|Purred: Fri Feb 8, '13 11:46pm PST |
|One of my cats I have is an adopted Shaded Silver Persian. Persians typically have a cottony undercoat that mats and tangles very easily. In addition because of their head type, Persians cannot effectively groom themselves. To top it off, my Persian absolutely hates to be groomed. I've ended up having to keep his coat scissored short on his underside, the back of his legs, and the area around and under his tail all the time to prevent him from getting feces in his coat and to keep him from developing mats on his belly, between his legs, in his underarms etc. I also keep his coat trimmed short under his chin and behind his ears, other areas where he tends to easily get mats. In the spring I generally have to scissor his coat short all over because he starts developing mats even on his back and sides when he sheds his winter coat.

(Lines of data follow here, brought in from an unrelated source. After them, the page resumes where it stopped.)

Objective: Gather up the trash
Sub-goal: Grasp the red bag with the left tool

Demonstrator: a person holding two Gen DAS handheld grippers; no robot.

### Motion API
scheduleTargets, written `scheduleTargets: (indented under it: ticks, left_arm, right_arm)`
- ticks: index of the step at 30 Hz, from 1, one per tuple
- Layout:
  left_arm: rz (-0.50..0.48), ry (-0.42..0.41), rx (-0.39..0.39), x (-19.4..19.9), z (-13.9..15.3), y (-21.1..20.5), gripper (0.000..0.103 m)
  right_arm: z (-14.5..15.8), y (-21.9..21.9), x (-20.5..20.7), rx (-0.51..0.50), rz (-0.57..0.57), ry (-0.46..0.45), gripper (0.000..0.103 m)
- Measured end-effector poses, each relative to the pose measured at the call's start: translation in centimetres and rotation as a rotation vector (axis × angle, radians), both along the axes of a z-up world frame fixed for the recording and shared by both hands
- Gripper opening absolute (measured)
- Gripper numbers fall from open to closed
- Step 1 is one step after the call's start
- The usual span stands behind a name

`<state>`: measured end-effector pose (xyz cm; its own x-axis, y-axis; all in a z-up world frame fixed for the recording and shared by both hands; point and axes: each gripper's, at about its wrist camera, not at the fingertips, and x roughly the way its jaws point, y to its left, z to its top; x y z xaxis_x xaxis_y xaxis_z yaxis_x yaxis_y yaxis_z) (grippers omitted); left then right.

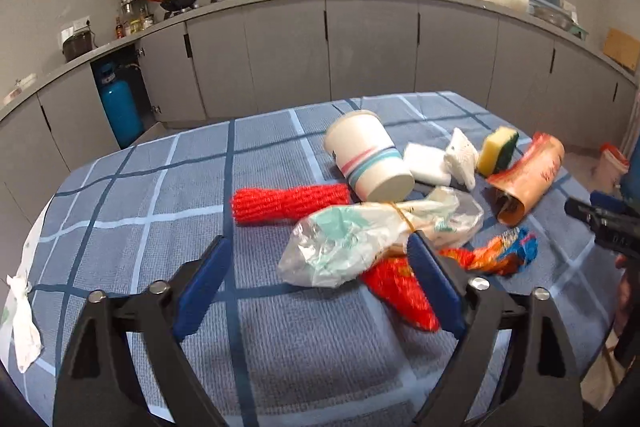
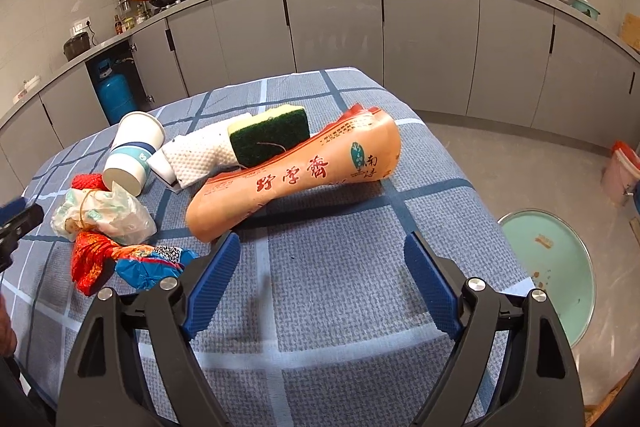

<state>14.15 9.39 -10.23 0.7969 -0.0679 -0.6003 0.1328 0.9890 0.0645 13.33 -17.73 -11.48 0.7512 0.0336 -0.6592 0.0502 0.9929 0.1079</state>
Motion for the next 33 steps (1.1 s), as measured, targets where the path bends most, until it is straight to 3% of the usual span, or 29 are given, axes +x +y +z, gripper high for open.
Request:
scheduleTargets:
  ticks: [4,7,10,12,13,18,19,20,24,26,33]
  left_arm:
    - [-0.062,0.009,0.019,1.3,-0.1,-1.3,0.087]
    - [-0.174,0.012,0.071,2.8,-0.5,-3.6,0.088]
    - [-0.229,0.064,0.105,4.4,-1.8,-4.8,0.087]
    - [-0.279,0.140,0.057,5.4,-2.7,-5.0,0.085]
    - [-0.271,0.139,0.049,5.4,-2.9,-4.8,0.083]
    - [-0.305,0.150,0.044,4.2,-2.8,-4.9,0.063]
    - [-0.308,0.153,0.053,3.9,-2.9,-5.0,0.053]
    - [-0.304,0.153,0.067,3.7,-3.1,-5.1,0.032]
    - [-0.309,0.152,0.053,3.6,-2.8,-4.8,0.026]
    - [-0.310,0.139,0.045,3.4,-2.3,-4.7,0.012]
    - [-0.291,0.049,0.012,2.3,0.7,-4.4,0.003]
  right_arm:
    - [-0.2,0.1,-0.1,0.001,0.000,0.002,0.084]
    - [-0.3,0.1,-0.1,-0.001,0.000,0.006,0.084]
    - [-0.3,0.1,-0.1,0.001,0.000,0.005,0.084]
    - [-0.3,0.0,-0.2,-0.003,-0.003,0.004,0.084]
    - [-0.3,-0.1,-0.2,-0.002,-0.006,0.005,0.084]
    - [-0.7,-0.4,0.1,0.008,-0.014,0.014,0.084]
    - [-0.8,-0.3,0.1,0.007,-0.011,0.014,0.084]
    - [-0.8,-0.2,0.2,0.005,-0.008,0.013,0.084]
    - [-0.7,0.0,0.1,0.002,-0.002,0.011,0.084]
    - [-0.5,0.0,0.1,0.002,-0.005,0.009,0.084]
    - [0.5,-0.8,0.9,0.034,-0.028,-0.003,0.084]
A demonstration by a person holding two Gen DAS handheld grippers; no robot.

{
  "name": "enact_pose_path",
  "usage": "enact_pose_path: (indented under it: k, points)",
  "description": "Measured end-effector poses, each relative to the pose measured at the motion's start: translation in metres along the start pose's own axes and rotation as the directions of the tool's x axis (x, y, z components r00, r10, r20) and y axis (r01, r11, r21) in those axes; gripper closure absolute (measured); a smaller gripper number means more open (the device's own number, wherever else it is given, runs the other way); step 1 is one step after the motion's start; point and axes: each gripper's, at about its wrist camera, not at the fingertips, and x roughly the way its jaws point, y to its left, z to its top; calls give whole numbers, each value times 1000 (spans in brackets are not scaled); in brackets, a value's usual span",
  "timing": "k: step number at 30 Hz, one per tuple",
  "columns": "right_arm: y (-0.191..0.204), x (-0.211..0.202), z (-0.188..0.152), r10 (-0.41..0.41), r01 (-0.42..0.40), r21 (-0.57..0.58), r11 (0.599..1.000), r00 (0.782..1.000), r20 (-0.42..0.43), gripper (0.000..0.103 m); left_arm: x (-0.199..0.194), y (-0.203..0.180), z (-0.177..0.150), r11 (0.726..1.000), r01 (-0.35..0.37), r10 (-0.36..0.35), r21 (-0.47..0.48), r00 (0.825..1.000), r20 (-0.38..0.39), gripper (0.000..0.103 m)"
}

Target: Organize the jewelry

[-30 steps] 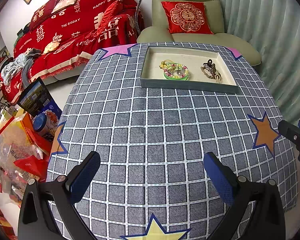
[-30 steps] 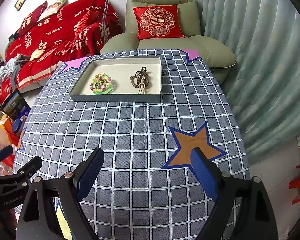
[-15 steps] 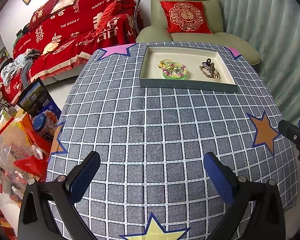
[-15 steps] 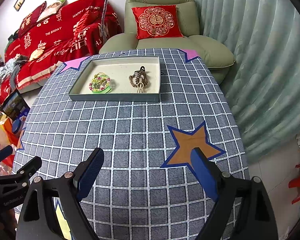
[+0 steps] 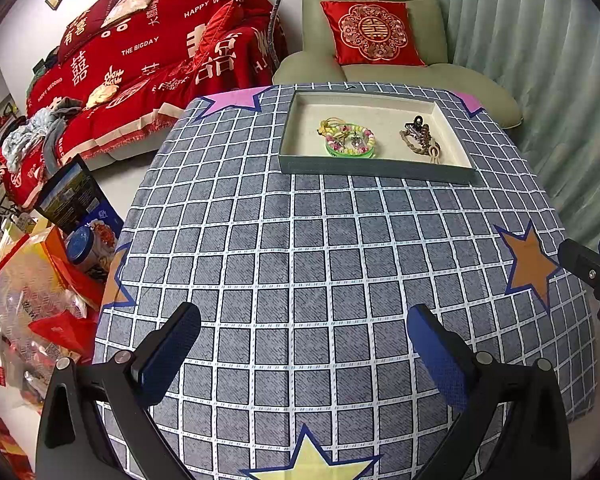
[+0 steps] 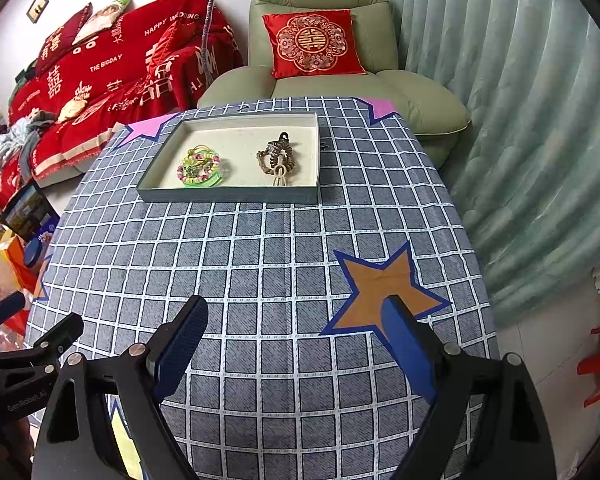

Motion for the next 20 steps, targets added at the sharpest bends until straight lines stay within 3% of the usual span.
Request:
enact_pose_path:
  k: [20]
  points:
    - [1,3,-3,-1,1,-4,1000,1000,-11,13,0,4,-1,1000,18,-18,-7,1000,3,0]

For my Persian and to a lesser extent for my other longhaired cats, I also use a mat splitter such as the Four Paws Mat & Tangle Splitter. This style of mat splitter allows you to safely split the mat without danger of cutting the cat's skin. I also like the short toothed undercoat rake and the long toothed undercoat rake for grooming cats and dogs. With cats you have to be careful though and not overdo using the rake at any one time because if you keep grooming with the rake even after hair has stopped coming away easily, it's possible to make too much hair come out and end up with a bald spot which won't hurt the cat but doesn't look good and takes time for the hair to grow back in and cover it again. Rubbing a little cornstarch into the coat in areas where the coat is oily will help absorb the excess oil in the coat.
Depending on length, thickness, coarseness or softness of coat, degree of undercoat, the cat's ability to groom itself & other factors, longhaired cats usually do tend to get mats behind the ears, under the tail, in the back of the pants hair, under the chin, on the chest, in the underarm area, on the belly, and between the hind legs. Another place where many longhaired cats usually have long fur that can easily pick up feces, litter, and other dirt that can become stuck in the coat and even cause soreness and lameness is on the bottoms of the feet around and between the paw pads. Trimming the hair short around the paws and between the pads so the hair length is even with the pads instead of sticking out longer than the pads, will take care of this problem.
The grooming tools I use most frequently on all my cats is the short tooth undercoat rake, the flea comb, and of course, the claw clipper.